I got an interesting K-9 call last night. A guy with a 14 week old Doberman wanted obedience lessons to control wild animal. He went on to say that a prong collar should be used. The puppy sits, comes, and kennels without issue. So what is the problem? "It is chewing my hand," he replied. :-k 

I told him to save money and redirect the puppies interest and also to look forward to more of this until it is about 6 months of age. Anyone with similar issues???


----------



## marcy bukkit (Oct 4, 2007)

Similar issues in terms of what? Chewing hands? Puppies that do basic commands? Strange training calls?

:-k


----------



## Howard Gaines III (Dec 26, 2007)

marcy bukkit said:


> Similar issues in terms of what? Chewing hands? Puppies that do basic commands? Strange training calls?
> 
> :-k


The chewing of the hand and wanting to prong a 14 week old puppy.


----------



## Chris Michalek (Feb 13, 2008)

Howard Gaines III said:


> The chewing of the hand and wanting to prong a 14 week old puppy.

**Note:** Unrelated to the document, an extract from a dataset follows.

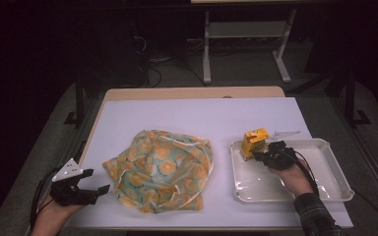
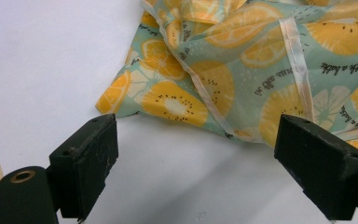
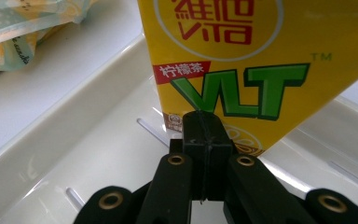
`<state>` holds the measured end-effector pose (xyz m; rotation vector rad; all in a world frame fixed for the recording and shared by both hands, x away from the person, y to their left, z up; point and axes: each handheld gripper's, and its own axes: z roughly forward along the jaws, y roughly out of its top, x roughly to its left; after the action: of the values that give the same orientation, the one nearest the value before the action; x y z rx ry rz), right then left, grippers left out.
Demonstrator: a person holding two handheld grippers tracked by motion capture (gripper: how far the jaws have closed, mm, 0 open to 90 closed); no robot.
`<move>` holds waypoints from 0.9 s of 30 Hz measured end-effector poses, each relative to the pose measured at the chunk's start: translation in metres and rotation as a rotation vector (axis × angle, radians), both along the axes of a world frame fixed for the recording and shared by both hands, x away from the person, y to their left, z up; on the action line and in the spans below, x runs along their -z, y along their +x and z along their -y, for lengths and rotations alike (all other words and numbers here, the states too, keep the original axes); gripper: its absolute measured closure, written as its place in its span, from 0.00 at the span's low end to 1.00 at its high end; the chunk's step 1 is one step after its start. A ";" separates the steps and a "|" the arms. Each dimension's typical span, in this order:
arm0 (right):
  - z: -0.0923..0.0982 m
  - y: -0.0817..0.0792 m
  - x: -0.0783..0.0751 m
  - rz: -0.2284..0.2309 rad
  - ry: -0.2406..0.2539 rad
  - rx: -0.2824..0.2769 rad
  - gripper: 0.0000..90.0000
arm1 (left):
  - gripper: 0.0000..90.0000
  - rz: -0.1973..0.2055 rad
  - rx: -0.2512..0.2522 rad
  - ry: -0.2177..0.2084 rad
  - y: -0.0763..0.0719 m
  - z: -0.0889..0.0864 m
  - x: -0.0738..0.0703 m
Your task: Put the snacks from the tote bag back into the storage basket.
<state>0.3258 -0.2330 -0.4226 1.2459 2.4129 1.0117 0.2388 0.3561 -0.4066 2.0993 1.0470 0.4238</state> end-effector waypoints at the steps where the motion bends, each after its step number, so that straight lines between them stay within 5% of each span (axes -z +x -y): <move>1: 0.000 0.000 0.000 0.000 0.000 0.000 1.00 | 0.15 -0.001 0.000 0.001 0.000 0.000 0.000; 17: -0.004 0.005 0.000 0.035 0.034 0.016 1.00 | 0.15 -0.017 0.010 0.013 0.001 0.000 0.002; 27: -0.009 0.006 0.000 0.043 0.000 -0.021 0.97 | 0.15 -0.019 0.014 0.019 0.001 -0.001 0.002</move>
<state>0.3320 -0.2243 -0.4225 1.1892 2.3986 1.0329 0.2394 0.3573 -0.4090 2.1302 1.0430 0.4092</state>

Maybe it's a dobie thing but most likely and indiot issue. There was a neighbor that had a 16wk dobie and she had a shock collar on it for all the mouthing. I've never met a bigger dog idiot in my life... somebody told her I train dogs (I'm not a trainer but I do train my dogs for schH) 

She stops over to ask if I can help with her dog because she can't afford a trainer. Now I'm always happy to help a neighbor but if that is how you're going to introduce yourself then I'm charging $50/session. So I ask her what the problems are..it's ALL puppy stuff mouthing, chewing, jumping on people. So I say I can help with it. 

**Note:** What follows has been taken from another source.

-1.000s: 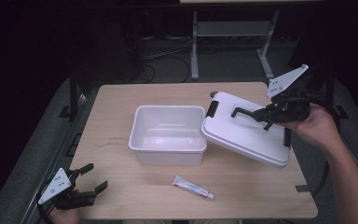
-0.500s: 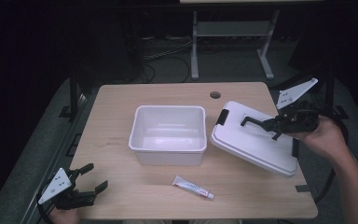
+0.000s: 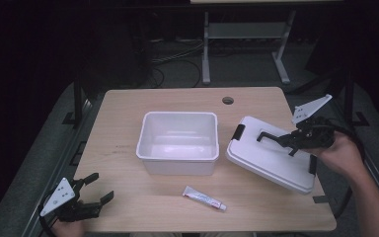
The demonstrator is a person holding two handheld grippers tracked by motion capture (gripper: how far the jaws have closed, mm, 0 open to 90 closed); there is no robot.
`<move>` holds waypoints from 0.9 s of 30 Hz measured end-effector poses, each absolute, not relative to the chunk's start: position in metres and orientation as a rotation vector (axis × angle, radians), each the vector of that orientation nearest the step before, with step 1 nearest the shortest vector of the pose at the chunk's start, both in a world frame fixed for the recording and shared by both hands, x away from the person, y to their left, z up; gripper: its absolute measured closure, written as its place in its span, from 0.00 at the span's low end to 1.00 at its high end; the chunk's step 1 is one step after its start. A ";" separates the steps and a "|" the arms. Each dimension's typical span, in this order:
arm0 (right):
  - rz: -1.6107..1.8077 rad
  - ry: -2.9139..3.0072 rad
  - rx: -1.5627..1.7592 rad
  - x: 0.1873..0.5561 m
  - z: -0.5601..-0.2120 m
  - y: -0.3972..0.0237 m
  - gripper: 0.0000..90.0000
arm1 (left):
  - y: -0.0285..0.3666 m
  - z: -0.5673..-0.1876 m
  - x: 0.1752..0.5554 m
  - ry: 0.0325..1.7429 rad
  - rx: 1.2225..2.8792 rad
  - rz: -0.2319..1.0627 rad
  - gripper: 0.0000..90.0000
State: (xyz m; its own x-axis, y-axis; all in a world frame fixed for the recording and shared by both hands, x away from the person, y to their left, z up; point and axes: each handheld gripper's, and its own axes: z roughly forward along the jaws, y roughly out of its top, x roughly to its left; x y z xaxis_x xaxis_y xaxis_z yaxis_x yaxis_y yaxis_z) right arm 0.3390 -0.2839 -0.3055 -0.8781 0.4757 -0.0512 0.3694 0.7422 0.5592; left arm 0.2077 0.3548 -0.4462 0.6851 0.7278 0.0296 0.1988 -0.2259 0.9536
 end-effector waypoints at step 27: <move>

She tells me she wants a PPD. So I get out my various tugs and rags to see what kind of drive the pup has. I asked her to take the pup off leash in my back yard to let it come to me. The pup ran and jumped up on me ***SHOCK*** Geez "I don't want her doing that"

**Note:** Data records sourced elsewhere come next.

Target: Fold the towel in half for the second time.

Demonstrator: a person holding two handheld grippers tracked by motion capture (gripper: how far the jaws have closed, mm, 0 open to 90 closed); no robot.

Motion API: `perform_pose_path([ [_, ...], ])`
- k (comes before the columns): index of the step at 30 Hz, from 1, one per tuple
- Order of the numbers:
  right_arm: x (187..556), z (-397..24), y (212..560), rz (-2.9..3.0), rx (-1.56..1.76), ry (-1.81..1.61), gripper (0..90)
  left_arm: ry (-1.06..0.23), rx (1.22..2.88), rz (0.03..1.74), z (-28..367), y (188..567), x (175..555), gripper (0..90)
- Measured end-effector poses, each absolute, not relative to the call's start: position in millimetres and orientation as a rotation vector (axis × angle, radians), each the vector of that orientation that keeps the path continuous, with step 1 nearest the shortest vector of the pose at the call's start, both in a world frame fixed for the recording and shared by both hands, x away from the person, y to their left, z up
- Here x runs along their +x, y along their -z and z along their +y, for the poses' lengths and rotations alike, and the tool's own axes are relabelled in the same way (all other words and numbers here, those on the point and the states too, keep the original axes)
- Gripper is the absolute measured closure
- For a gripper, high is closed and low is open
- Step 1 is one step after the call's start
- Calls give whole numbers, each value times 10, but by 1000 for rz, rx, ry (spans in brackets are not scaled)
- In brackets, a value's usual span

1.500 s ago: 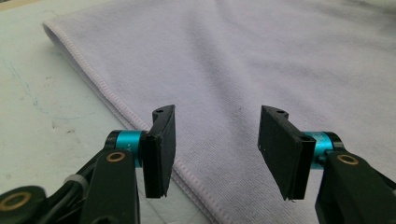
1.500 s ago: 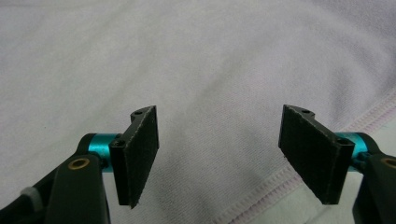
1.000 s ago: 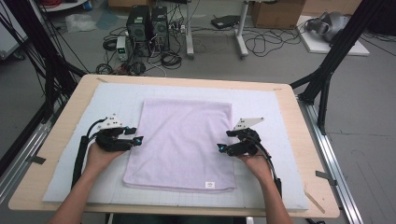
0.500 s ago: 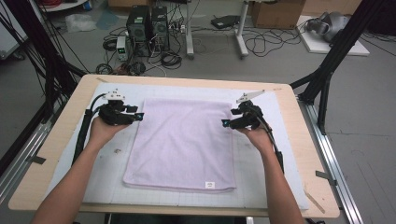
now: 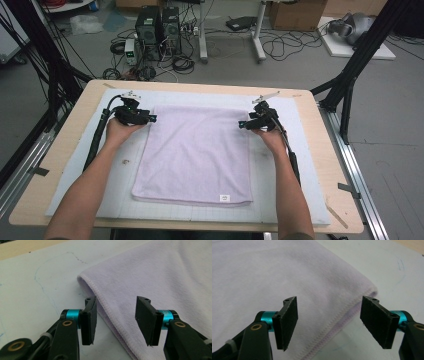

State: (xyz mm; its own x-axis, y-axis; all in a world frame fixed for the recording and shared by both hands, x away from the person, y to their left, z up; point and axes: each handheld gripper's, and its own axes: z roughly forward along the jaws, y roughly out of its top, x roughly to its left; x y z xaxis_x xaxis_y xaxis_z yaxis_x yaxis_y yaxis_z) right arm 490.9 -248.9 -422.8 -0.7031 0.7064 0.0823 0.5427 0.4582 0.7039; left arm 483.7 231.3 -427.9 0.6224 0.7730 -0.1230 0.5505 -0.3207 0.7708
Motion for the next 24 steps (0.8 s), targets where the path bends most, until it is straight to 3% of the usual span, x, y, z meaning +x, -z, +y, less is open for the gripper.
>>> perform_pose_path([
  [7,4939,-2565,4425,2455,1172,-1038,303,-380,2040,1101,2230,4443,4898,556],
  [10,4895,-2570,4455,2411,1149,-1045,365,-397,2039,1117,2223,4440,4900,614],
  [12,4885,-2560,4447,2416,1145,-1046,449,-398,2034,1120,2213,4440,4895,656],
  [15,4865,-2525,4432,2456,1111,-1067,640,-371,2046,1088,2176,4437,4880,803],
  [19,4859,-2514,4437,2499,1112,-1128,832,-336,2025,1108,2201,4440,4891,837],
  [24,4864,-2497,4406,2518,1108,-1129,848,-323,2013,1105,2230,4424,4890,853],
])
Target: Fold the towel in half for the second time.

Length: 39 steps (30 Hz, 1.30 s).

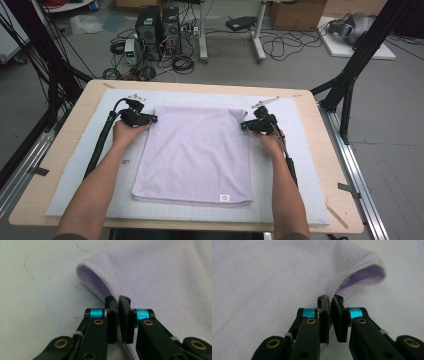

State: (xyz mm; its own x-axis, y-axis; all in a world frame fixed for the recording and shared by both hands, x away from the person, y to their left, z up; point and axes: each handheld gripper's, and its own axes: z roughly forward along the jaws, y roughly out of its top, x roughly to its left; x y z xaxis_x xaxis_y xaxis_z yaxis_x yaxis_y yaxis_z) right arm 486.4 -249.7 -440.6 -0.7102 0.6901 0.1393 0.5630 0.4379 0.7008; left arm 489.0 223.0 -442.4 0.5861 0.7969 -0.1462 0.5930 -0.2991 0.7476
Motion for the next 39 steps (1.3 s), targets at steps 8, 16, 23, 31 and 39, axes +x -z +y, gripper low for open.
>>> perform_pose_path([
  [8,4800,-2577,4195,2468,1097,-1249,852,-345,1957,1022,2301,4171,4803,857],
  [16,4491,-2668,3885,2481,1043,-1335,852,-356,1951,891,2390,3897,4441,857],
  [23,4082,-2646,3983,2584,996,-1318,852,-307,1951,832,2485,4022,3961,857],
  [31,3768,-2687,4275,2663,1016,-1303,842,-225,1974,839,2555,4318,3643,849],
  [39,3782,-2726,4145,2597,1059,-1297,404,-237,2005,866,2585,4232,3708,560],
])
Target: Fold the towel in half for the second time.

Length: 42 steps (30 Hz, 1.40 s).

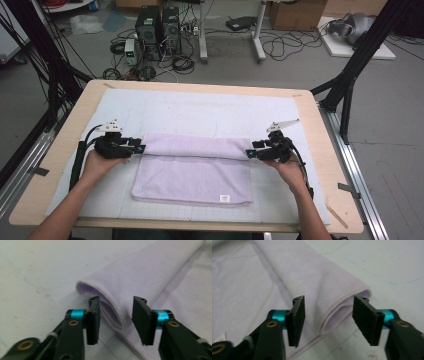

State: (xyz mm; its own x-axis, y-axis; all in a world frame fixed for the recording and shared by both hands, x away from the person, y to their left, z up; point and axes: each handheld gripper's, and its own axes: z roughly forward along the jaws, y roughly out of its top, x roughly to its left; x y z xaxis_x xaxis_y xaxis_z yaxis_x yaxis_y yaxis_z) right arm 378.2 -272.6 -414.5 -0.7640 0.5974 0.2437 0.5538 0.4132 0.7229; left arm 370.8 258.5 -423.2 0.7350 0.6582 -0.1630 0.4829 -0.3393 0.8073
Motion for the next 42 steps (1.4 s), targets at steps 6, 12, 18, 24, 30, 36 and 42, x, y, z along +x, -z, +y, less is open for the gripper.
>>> perform_pose_path([
  [6,4063,-2646,4027,2555,1056,-1266,340,-280,1993,911,2505,4078,3944,423],
  [12,4326,-2539,4212,2639,1140,-1247,337,-187,2027,943,2366,4202,4171,396],
  [18,4296,-2528,4292,2764,1030,-1321,802,-140,2059,863,2364,4225,4140,820],
  [24,4108,-2515,4027,2689,946,-1356,831,-213,2006,785,2404,3980,3948,847],
  [30,3708,-2552,3732,2625,800,-1447,825,-228,1946,698,2555,3886,3515,842],
  [36,3276,-2597,3849,2674,749,-1504,684,-200,1990,686,2692,4048,3087,638],
  [42,3277,-2580,3919,2654,770,-1428,618,-225,2022,679,2650,4001,3098,555],
])
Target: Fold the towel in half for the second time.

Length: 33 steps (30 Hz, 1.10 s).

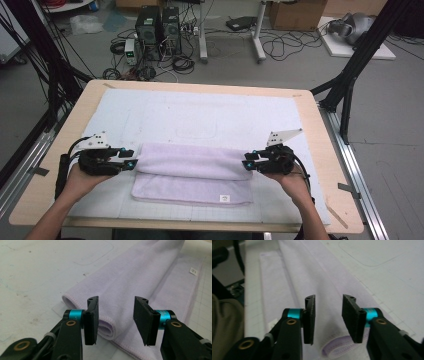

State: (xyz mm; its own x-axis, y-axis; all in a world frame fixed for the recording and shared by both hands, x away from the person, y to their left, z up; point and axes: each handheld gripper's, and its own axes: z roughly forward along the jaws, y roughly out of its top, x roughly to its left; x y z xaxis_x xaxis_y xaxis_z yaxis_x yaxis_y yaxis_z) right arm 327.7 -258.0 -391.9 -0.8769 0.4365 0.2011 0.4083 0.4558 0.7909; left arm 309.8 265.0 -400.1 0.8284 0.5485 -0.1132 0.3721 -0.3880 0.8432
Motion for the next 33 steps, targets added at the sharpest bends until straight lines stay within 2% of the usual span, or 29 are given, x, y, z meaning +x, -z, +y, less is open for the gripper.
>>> perform_pose_path([
  [6,3345,-2434,4087,2716,778,-1313,527,-187,2070,707,2478,4148,3272,540],
  [8,3365,-2409,4154,2738,794,-1292,525,-160,2099,714,2434,4216,3311,531],
  [9,3373,-2408,4184,2751,808,-1290,539,-154,2115,698,2418,4238,3312,618],
  [10,3383,-2413,4211,2765,813,-1296,602,-142,2127,681,2403,4250,3301,733],
  [11,3377,-2419,4225,2785,813,-1303,674,-142,2135,661,2396,4247,3282,786],
  [12,3367,-2426,4235,2795,796,-1315,744,-149,2133,644,2399,4233,3253,821],
  [14,3331,-2435,4217,2817,781,-1337,792,-157,2124,633,2429,4189,3188,836],
  [18,3174,-2448,4099,2793,708,-1392,799,-150,2093,596,2534,4088,2971,800],
  [21,3042,-2485,4013,2760,671,-1472,733,-135,2074,585,2617,4037,2836,669],
  [24,3000,-2529,3947,2720,682,-1530,686,-147,2067,589,2639,3992,2814,616],
  [33,3076,-2440,4105,2753,735,-1392,630,-154,2098,600,2435,4084,3012,604],
])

(to be continued I have to run - but you can see where this is going.)


----------



## Mike charatin (Apr 9, 2008)

Some people are so ignorant. The dobermen was and in some cases still is a very powerfull and intimidating dog. Sounds to me like the ownwers of these dogs are afraid of what the dog will become and due to lack of education go to extremes to controll them. I feel sorry for these dogs and hope these people get a proper education in training dogs.


----------



## Bob Scott (Mar 30, 2006)

This is how pups wind up in the pound or dead.
You should have told him to get stuffed toy to train.


----------



## Lynsey Fuegner (Apr 11, 2007)

for the longest time I worked at a local dog "kenneling facility" (I totally disagree with the way they kennel their dogs, but that's another manner) in a certain part of town (Bob understands) and my FAVORITE ones were the ones wanting their "Rockwilders", pit bulls, Mastiffs, and sorry excuses for shepherds to "like/respond only to them" and "attack on command"


----------



## Howard Gaines III (Dec 26, 2007)

Bob Scott said:


> This is how pups wind up in the pound or dead.
> You should have told him to get stuffed toy to train.


Bob that's a hoot! My friend said that when he went to K-9 training/cop school, if they didn't praise the dog for a good job, it was a bucket that was their NEW training partner...[-X 

"Speak handler, speak!"


----------



## Bob Scott (Mar 30, 2006)

Lynsey Fuegner said:


> for the longest time I worked at a local dog "kenneling facility" (I totally disagree with the way they kennel their dogs, but that's another manner) in a certain part of town (Bob understands) and my FAVORITE ones were the ones wanting their "Rockwilders", pit bulls, Mastiffs, and sorry excuses for shepherds to "like/respond only to them" and "attack on command"


The "beat em till they bite" training crowd! 
It's absolutely amazing to see how much a good Pit can be beat before it decides to bite. :evil: :evil:


----------



## Bob Scott (Mar 30, 2006)

Howard Gaines III said:


> Bob that's a hoot! My friend said that when he went to K-9 training/cop school, if they didn't praise the dog for a good job, it was a bucket that was their NEW training partner...[-X
> 
> "Speak handler, speak!"


I think the MWD folks start out with an ammo can on a leash. 
In our operant conditioning training we have new handlers direct one another through an unknown exercise. 
Amazing what can be accomplished with the dog. :lol:


----------